2015年9月1日火曜日

デザインの模倣の行方は


 とうとう東京オリンピックでの佐野氏のエンブレムが使用取り下げとなってしまった。結果としては、佐野氏が記者会見で説明した当初のデザインコンセプトが、採用が決定した際のデザインに反映されていなかった食い違いをみると、やはり「パクリ」と言われても反論できないだろう。
ただ考えてみると、文化とはパクリから始まるのが大半だ。特に日本は「ものまね猿」ともかつて言われており、品の無い中国のパクリとは全く異なるが、大なり小なりパクリによって玉ねぎ文化といわれる今の文化を形成してきた経緯がある。
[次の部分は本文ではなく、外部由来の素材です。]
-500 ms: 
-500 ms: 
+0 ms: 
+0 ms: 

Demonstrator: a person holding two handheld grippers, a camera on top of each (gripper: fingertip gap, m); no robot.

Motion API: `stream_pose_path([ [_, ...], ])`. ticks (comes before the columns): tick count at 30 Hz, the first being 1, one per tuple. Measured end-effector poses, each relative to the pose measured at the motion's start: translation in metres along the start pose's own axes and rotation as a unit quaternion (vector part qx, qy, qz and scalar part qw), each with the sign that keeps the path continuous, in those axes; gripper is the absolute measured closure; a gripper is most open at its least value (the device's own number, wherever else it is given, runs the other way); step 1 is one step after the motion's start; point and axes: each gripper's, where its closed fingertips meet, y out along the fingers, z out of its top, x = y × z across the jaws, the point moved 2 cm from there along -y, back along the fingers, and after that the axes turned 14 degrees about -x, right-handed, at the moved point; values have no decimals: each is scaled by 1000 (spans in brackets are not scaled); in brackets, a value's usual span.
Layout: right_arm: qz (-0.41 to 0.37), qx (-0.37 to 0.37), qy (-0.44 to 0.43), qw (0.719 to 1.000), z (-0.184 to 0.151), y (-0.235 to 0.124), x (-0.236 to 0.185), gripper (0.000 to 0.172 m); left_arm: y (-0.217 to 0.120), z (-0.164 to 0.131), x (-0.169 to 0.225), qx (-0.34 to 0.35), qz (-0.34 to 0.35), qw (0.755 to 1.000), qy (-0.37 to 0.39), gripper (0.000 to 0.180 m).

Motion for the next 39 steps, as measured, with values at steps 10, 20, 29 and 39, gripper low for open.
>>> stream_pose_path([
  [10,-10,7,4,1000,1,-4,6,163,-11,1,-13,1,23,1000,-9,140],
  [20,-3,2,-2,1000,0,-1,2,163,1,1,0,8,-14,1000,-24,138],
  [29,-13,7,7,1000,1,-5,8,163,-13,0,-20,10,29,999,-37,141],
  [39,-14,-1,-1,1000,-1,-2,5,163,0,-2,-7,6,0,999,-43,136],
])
 しかし日本の「パクリ文化」は何が違うのかといえば、最初はパクリでも、日本人にフィットした機能を追加している点にある。縮文化よろしく、団扇を扇子に形状変更するなど、機能性を重視しており、パクリではないが、ソニーのウォークマンなども機能を追求した結果の商品といえる。
 では西欧との違いは何なのかというと、日本は引き算で余計なものをそぎ落とした形を追求するのに比べ、西欧は足し算による形状の豪華さを尊重する傾向にある。所謂造形美の追求だ。

 今回の佐野氏のパクリ問題には、若干評価すべきこともあるように思う。それは、日本文化に存在する「デザインの多機能性」を持たせた点である。つまり、造形的には模倣といわれても仕方ない部分が確かにあるが、そのデザインを基にした使用の多様性を持たせている点にある。これぞ日本の機能に端を発したデザインであると言えまいか。

 今回の事案で、佐野氏への攻撃はしょうがない。しかし、パクリの範疇を考え直す機会となってくれればと思っている。